_WHAT NEEDS TO BE DONE:_ Filter the listing for lines containing "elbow".

_INFORMATION SHOWN:_
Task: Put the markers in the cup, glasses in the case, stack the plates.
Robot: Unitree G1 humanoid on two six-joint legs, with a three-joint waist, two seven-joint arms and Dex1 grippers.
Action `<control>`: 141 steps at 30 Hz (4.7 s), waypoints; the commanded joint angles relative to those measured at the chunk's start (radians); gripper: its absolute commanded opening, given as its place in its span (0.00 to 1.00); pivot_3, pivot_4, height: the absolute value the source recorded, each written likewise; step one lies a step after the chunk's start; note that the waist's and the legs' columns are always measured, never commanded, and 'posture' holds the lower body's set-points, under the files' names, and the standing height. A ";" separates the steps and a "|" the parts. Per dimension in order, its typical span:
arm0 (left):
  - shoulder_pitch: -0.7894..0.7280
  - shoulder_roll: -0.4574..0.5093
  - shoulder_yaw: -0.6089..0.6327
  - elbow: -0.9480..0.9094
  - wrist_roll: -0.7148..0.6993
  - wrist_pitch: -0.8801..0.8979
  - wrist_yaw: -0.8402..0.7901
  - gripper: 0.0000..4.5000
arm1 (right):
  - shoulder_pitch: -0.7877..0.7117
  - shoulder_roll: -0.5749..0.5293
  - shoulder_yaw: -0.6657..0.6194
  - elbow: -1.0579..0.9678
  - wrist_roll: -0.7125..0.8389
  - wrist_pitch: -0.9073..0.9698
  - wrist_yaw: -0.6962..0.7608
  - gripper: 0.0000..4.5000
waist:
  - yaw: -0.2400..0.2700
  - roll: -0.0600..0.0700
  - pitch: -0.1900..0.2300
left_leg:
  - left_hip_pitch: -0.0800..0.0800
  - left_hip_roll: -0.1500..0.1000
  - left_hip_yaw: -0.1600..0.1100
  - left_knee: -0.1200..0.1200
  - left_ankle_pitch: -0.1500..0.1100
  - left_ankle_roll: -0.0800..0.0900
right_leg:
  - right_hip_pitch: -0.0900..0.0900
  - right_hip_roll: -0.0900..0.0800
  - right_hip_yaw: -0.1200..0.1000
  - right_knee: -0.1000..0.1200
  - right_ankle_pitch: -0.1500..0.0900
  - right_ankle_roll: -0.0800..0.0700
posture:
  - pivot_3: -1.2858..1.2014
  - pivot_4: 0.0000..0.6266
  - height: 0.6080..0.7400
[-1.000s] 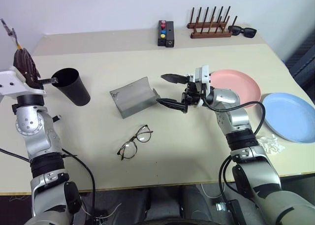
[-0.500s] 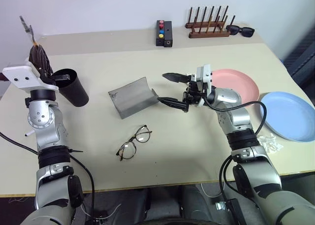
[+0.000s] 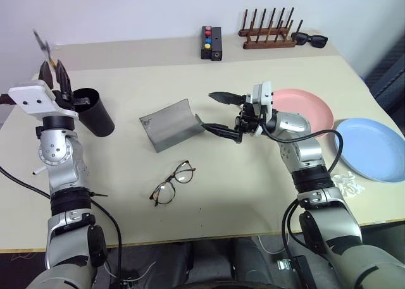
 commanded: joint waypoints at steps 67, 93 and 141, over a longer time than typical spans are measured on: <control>0.204 0.690 -0.277 0.205 0.154 0.563 -0.872 0.99 | 0.151 -0.055 0.073 -0.384 0.025 0.197 -0.018 1.00 | -0.002 0.000 0.000 | 0.001 0.002 0.001 -0.004 0.000 -0.001 | -0.005 0.005 0.008 0.002 0.001 -0.002 | 0.52 0.24 1.00; 0.304 0.671 -0.298 0.097 0.174 0.773 -0.829 0.88 | 0.170 -0.060 0.064 -0.396 0.031 0.193 -0.038 1.00 | -0.001 0.001 -0.001 | 0.002 0.002 0.002 -0.004 0.000 -0.001 | -0.005 0.005 0.008 0.003 0.001 -0.002 | 0.52 0.24 1.00; 0.703 0.574 -0.026 -0.729 -0.182 1.386 -0.699 0.51 | 0.166 -0.077 0.050 -0.380 0.027 0.176 -0.049 1.00 | 0.004 0.003 -0.002 | 0.002 0.002 0.002 -0.005 0.000 -0.002 | -0.004 0.005 0.012 0.002 0.001 -0.002 | 0.52 0.24 1.00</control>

_RESULT OF THIS TASK:_
  - elbow: -0.9480..0.9094
  - elbow: -1.0579..0.9678

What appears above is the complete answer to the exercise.